俺の直感だが、折戸さんは八神の話をしに来た。
「颯斗には悪いと思ってる…」
「…あと…総一郎が仕事馬鹿になってしまって困っています。」
「アイツの事はもう俺には関係ない話だ…」
「随分と無責任な言い方をするのですね、黒木君。…私はね、貴方が羨ましいのですよ…」
「…羨ましい…俺がか?」
「颯斗君の特別な存在でありながら、総一郎には愛されて…まったく、羨ましいですよ、本当に…」
それはまるで折戸さんが八神を好きみたいな言い方だ。
「折戸さんはアイツの事…」
「おやおや、余計な詮索をさせてしまったしまったみたいですね。」
折戸さんは困ったように笑った。
「別に俺は颯斗の特別なんかじゃない。颯斗の特別は、あんただろ?」
「そうであって欲しいのですがね…」
「折戸さんが誰を好きだとか好きだったかとかはこの際どうでもいい。…ただ、颯斗泣かせたら許さない…」
「そうきましたか。…でもね、黒木君、許さないと言うのであれば、それは私も同じですよ。」
「は?」
「貴方が総一郎を傷付けるのならば、私も黒木君、貴方を許さないと言っているのですよ。」
折戸さんのメガネの奥の瞳が鋭い。
「…」
「その意味が分からない程、貴方は馬鹿ではない筈です。
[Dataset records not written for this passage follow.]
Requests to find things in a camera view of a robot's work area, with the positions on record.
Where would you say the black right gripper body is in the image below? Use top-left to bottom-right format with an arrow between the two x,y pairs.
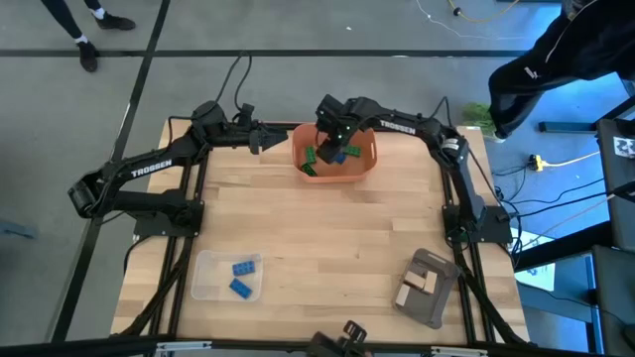
315,93 -> 360,150

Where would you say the white fiducial tag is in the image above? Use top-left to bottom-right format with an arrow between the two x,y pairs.
613,136 -> 635,161

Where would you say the yellow extension cord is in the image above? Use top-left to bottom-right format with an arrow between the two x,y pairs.
528,150 -> 603,172

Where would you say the black computer desk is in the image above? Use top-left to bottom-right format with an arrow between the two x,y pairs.
594,117 -> 635,252

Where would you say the black furniture panel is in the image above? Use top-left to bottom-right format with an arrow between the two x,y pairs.
589,245 -> 635,357

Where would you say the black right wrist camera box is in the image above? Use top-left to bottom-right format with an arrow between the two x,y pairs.
315,93 -> 346,125

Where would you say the orange plastic bin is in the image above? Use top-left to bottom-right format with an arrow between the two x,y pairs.
291,122 -> 379,185

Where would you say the yellow cable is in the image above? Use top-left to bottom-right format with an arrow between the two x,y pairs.
445,0 -> 522,25

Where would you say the black aluminium table frame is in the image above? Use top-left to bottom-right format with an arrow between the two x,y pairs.
111,118 -> 530,357

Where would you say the grey plastic tray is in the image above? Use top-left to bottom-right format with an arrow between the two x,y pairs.
391,247 -> 462,331

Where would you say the clear plastic bin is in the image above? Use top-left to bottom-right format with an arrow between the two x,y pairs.
190,249 -> 265,303

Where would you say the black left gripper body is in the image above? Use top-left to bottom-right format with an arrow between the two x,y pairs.
224,125 -> 265,157

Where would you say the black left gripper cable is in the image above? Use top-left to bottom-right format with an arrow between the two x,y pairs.
215,51 -> 254,113

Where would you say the white floor cable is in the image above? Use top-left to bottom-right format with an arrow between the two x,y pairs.
414,0 -> 528,44

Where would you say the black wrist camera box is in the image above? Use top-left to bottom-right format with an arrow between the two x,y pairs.
236,102 -> 256,126
315,93 -> 346,125

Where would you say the white paper sheet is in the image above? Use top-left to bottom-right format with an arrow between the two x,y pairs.
514,230 -> 559,294

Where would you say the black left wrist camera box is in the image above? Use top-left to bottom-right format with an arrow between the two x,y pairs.
236,102 -> 256,126

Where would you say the black standing desk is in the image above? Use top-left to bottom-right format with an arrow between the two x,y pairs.
538,93 -> 635,135

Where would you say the silver bracket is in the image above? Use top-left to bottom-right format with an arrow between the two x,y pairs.
156,340 -> 213,355
430,345 -> 490,357

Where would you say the person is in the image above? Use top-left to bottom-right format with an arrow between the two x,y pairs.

」
違う…
俺が八神を傷つけたんじゃない…
八神が…
八神が俺を手放したんだ…
「なんでそんな事、折戸さんに言われなきゃならないんですか?…俺を手放したのは…」
「貴方はいつまで総一郎のせいにしているつもりなのですか?」
俺の言葉は折戸さんに飲み込まれた。
「は?…」
「今回の件を含め、貴方はいつまで総一郎に甘えるつもりなのですか?…と聞いているのです。」
俺が…
八神に甘えてる…
折戸さんの言っている事がいまいちピンと来なかった。